Pedro Carreño

La Ínsula

Pedro Carreño


El Pisto

17/10/2023

De todos los platos que componen la rica y sorprendente gastronomía de la región, el pisto manchego debería ser merecedor de los más altos galardones. Un manjar que, por méritos propios, ha colonizado los grandes y excelsos fogones nacionales. Una delicia que, desde su humildad, sirve de corte y agasajo a los grandes pescados y carnes. A ellos, les otorga y cede su propia realeza y señorío, elevando ese espectáculo culinario a la categoría de sublime.
En su génesis, la sabia combinación de pimiento, tomate, ajo, cebolla y calabacín, reinó con humildad franciscana en las ollas más sencillas de la geografía hispana. Y lo sigue haciendo con sabia prestancia. Un buen pisto eleva al Olimpo los paladares, cuando es utilizado como lecho de un simple huevo frito (con su puntillita bien dorada).
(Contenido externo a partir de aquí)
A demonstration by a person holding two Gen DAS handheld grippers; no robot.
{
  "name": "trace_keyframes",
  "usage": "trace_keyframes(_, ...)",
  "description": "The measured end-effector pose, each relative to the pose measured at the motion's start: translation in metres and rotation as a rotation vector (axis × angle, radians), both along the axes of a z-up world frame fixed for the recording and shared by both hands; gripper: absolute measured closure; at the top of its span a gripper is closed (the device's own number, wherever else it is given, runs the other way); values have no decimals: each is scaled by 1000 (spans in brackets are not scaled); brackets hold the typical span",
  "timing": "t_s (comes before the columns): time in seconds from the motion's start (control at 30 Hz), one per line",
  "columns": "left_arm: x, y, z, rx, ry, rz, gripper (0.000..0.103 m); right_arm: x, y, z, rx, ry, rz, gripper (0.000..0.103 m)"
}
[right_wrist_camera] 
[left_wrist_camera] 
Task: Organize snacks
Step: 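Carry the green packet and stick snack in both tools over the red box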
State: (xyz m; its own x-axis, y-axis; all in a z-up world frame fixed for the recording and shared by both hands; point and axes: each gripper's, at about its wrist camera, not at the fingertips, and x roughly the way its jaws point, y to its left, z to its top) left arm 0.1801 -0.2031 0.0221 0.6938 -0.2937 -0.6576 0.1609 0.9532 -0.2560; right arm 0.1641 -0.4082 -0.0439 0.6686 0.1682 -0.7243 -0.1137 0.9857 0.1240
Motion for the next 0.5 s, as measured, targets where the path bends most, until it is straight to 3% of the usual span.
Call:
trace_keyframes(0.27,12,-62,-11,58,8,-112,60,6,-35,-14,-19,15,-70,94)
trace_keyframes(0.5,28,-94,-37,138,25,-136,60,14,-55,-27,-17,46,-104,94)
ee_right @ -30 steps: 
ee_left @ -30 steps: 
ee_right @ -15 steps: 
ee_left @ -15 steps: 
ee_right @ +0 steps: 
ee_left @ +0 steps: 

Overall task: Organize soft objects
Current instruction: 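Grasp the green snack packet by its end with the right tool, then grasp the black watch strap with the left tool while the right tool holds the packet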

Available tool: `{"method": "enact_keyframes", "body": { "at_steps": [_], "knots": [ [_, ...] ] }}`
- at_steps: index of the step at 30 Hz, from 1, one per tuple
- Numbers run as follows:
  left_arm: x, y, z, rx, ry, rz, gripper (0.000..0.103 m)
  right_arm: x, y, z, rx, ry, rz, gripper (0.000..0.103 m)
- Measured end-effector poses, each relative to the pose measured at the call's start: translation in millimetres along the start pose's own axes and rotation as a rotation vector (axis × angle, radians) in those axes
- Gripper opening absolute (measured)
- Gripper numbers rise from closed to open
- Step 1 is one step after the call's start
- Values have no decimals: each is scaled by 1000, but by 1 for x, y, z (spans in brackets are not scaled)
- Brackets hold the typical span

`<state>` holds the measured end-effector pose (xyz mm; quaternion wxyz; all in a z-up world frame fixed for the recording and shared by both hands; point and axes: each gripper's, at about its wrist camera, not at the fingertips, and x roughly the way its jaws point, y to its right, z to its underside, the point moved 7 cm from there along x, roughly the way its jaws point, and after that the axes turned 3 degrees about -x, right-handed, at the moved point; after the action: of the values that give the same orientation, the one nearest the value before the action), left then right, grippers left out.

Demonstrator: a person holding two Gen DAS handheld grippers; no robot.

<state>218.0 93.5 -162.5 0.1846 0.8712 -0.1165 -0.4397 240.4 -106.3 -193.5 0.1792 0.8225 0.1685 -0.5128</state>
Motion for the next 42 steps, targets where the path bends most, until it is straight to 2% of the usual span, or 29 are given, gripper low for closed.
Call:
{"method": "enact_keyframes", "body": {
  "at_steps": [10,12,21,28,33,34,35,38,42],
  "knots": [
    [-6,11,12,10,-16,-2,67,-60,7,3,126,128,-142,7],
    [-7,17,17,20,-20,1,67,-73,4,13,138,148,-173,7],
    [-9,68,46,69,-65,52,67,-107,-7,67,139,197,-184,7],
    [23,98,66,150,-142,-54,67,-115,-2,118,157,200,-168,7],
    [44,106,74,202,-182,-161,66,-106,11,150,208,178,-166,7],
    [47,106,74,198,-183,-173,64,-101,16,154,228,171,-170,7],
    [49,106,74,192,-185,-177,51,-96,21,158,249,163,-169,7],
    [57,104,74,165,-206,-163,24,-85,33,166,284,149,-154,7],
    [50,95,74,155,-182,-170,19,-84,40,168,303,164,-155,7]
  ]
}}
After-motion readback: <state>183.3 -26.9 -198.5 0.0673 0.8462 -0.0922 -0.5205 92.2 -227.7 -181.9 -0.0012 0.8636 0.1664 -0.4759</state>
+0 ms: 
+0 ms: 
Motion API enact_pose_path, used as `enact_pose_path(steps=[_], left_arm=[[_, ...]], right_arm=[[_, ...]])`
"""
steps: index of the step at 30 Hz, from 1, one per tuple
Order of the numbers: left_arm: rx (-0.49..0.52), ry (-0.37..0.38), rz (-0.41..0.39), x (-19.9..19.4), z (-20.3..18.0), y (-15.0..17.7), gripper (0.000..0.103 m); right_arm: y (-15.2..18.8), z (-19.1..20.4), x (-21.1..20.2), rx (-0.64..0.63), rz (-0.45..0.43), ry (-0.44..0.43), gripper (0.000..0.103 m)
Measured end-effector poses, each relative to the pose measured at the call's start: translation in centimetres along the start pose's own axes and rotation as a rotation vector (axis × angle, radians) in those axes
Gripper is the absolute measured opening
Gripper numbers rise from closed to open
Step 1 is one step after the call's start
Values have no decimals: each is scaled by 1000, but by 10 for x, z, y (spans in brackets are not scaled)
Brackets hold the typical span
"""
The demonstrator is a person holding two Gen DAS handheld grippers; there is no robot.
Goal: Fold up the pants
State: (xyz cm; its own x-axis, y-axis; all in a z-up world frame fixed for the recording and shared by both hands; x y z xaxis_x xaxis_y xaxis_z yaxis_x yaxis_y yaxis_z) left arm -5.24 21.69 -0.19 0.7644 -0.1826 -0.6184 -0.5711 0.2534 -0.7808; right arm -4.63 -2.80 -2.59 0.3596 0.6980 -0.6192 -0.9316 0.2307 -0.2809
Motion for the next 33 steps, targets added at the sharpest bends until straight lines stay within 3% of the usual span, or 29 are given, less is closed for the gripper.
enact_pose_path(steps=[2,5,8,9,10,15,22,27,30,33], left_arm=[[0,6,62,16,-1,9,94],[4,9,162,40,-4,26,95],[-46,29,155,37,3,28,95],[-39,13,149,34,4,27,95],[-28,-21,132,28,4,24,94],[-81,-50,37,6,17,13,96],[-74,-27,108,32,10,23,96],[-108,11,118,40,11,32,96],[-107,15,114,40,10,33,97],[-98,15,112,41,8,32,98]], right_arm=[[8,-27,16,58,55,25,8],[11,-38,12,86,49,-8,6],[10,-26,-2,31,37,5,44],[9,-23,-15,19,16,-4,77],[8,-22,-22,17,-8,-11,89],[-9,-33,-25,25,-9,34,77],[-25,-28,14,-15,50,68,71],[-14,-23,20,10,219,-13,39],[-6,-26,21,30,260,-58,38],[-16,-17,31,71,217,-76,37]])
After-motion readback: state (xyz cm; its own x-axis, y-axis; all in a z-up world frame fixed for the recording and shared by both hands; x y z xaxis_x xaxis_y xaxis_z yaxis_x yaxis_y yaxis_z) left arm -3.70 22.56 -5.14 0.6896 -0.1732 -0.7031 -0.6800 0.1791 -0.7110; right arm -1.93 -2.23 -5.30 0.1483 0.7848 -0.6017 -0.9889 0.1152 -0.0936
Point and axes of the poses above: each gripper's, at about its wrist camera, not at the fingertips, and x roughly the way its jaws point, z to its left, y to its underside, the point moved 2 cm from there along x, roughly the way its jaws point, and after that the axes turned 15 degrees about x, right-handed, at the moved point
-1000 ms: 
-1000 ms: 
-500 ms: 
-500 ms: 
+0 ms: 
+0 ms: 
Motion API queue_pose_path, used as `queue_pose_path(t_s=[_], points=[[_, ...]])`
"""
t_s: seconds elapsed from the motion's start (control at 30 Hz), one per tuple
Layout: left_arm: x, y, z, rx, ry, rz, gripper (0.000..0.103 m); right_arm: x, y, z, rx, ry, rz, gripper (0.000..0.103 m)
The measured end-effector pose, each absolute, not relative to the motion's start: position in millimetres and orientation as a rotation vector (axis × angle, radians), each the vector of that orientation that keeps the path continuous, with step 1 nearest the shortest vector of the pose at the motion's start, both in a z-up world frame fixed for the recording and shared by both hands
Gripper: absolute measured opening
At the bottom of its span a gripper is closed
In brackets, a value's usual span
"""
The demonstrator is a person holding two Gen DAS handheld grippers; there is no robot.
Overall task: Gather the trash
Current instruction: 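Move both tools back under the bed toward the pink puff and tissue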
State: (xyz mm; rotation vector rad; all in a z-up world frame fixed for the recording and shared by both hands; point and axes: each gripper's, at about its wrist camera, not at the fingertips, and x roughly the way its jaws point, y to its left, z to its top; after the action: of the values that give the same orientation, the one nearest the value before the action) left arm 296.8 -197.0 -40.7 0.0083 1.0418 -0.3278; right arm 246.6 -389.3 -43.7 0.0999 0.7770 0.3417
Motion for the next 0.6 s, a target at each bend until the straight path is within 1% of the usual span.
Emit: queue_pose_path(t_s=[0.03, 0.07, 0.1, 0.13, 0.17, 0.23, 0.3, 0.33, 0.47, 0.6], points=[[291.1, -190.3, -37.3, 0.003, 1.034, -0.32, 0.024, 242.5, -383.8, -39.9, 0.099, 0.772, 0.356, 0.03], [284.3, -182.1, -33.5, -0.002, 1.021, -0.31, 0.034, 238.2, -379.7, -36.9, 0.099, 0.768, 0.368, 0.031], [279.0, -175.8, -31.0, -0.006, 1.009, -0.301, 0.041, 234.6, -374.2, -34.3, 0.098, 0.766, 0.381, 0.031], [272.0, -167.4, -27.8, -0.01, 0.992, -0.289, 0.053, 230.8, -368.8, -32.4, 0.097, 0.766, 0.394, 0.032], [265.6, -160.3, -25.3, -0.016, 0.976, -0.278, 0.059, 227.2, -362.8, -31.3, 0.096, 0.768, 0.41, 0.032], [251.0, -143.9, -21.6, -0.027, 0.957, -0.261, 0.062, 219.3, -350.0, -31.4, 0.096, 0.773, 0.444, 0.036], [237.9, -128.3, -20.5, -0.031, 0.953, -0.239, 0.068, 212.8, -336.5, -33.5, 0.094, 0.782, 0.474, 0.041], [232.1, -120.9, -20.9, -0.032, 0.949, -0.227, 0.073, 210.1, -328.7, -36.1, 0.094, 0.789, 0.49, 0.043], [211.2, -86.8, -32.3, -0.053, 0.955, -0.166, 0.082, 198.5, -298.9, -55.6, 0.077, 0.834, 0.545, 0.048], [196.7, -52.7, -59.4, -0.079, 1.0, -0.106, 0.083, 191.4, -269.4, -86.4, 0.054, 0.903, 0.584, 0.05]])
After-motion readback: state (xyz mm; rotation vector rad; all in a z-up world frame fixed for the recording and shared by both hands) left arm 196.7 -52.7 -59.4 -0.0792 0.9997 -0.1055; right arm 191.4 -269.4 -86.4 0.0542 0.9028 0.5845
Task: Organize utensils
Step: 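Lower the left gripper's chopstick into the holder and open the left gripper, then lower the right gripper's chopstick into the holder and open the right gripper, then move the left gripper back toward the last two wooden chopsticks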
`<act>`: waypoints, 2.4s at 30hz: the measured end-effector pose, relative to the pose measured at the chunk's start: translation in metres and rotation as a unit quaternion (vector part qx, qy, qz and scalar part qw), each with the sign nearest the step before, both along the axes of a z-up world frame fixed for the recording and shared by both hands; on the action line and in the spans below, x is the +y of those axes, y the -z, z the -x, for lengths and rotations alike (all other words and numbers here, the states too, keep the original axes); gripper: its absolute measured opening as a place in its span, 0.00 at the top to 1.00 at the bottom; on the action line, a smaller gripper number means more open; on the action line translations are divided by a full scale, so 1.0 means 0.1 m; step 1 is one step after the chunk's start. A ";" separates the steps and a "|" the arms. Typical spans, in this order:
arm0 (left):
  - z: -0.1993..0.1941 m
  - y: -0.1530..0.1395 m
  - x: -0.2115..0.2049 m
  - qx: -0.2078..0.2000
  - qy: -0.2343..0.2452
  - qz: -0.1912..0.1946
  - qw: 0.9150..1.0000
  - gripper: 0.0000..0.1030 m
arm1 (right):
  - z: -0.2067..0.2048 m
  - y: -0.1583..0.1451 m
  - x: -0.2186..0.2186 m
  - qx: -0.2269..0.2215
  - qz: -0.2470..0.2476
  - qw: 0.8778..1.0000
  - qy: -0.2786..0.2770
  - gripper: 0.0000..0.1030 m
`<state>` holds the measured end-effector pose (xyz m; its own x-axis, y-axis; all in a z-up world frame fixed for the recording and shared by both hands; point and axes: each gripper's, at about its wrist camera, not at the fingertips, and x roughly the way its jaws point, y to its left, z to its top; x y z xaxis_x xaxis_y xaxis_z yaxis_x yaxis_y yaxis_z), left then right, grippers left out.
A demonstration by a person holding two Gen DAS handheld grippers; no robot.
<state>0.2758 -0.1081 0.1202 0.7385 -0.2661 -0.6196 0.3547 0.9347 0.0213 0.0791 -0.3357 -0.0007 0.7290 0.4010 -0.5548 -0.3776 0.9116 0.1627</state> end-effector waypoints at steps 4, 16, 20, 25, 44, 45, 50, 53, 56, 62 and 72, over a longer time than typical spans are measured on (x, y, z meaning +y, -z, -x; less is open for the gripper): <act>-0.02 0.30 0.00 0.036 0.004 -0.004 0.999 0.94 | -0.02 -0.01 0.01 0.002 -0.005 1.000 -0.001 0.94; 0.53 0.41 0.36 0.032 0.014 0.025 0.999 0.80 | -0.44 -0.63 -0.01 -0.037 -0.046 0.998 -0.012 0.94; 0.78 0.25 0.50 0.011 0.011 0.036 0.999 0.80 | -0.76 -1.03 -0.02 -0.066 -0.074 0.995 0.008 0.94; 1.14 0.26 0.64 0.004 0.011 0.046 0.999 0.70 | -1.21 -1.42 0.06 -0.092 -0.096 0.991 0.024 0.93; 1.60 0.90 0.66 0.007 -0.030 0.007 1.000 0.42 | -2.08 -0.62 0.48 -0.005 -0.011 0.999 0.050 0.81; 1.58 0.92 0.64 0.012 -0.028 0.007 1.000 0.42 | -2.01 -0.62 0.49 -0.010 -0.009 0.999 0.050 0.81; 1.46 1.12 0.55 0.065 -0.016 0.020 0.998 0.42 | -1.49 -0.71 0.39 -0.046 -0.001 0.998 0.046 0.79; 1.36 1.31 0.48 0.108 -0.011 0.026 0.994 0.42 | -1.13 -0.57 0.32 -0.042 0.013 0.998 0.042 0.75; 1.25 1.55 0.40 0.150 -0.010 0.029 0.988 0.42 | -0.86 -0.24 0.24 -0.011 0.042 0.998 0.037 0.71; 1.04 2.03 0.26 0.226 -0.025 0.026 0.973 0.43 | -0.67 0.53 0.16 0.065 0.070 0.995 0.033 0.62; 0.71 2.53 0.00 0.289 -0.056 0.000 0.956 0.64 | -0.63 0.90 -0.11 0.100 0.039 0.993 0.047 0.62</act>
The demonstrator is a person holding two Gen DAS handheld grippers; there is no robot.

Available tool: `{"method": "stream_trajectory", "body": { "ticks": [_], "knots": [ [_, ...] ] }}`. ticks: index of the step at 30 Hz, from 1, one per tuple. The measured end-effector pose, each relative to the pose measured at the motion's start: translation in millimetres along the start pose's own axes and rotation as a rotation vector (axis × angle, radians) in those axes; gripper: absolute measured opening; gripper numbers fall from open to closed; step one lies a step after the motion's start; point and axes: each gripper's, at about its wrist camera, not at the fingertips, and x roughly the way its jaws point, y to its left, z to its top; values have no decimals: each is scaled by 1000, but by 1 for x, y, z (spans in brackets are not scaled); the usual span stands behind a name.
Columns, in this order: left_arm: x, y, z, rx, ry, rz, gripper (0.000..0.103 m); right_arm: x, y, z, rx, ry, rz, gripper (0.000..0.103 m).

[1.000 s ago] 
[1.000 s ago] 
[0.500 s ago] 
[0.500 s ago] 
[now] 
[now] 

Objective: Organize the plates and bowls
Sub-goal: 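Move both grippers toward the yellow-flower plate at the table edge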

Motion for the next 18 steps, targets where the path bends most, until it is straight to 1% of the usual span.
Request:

O, sencillamente, cuando deja testimonio de su viudez en el plato.
El pisto, como todos los platos nobles, tiene nombre y apellido. Sería fácil pensar que es lástima y ofensa perder su topónimo 'manchego'. Nada más lejos de la realidad. Con su generosidad esparcida cuando es rebañado, el pisto derrama sus virtudes en todas las ollas de España que tienen a bien tenerlo presente. Sin envidias, ni rivalidades, ni engañifas.
Así es el pisto manchego, como la tierra que lo alumbró. Generoso y dadivo. En su tránsito a la boca, regala sus nobles orígenes a todo aquel que quiere saborearlo, sin preguntar por el origen genealógico del paladar, procedencia genética del comensal, o inclinación política de sus papilas gustativas. El pisto manchego es de miras infinitas, como la tierra que lo vio cocinar por primera vez, y a quien cede su nombre.
El pisto coloniza voluntades sin banderas, proclamas o etiquetas. Su paradoja es única y universal. Su sencilla presencia en el plato, no le hace perder su condición e imperial destino: ser embajador de Castilla-La Mancha en las grandes mesas. Tanto en las de múltiples tenedores, como en las gobernadas por tenedores de madera. Los versos de Zorrilla bien pueden ser recordados en el instante de rebañar un buen plato de pisto manchego: «yo a los palacios subí, yo a las cabañas bajé…».
Surcar un plato de pisto manchego, es navegar por la Atlántida de los sabores. Sus oníricas tonalidades se mezclan en el plato con química y elegante sabiduría. En el plato se torna un calidoscopio con tomates y pimientos que rivalizan en belleza como rubíes y esmeraldas. Hipnotizado por tal hechizo cromático, el comensal pierde el sentido y vuelve presto y decidido a otra inmersión en el plato. Tridente en mano, y blandiendo un trozo de pan. Es, en esa mágica travesía, cuando señores y vasallos pierden su condición, y rivalizan entre ellos por tan sugestiva pócima culinaria. Sin importarles su condición y la de quienes los acompañan en la mesa.
La trascendencia del pisto desborda lo puramente gastronómico, y también se asienta en el lenguaje. Expresiones como 'vaya pisto que hay', forman parte de nuestro hábito verbal. Son utilizadas cuando algo no va bien y el personal no está muy de acuerdo en cuestiones varias. Y más, últimamente.
Porque menudo pisto que tenemos. Ahí queda.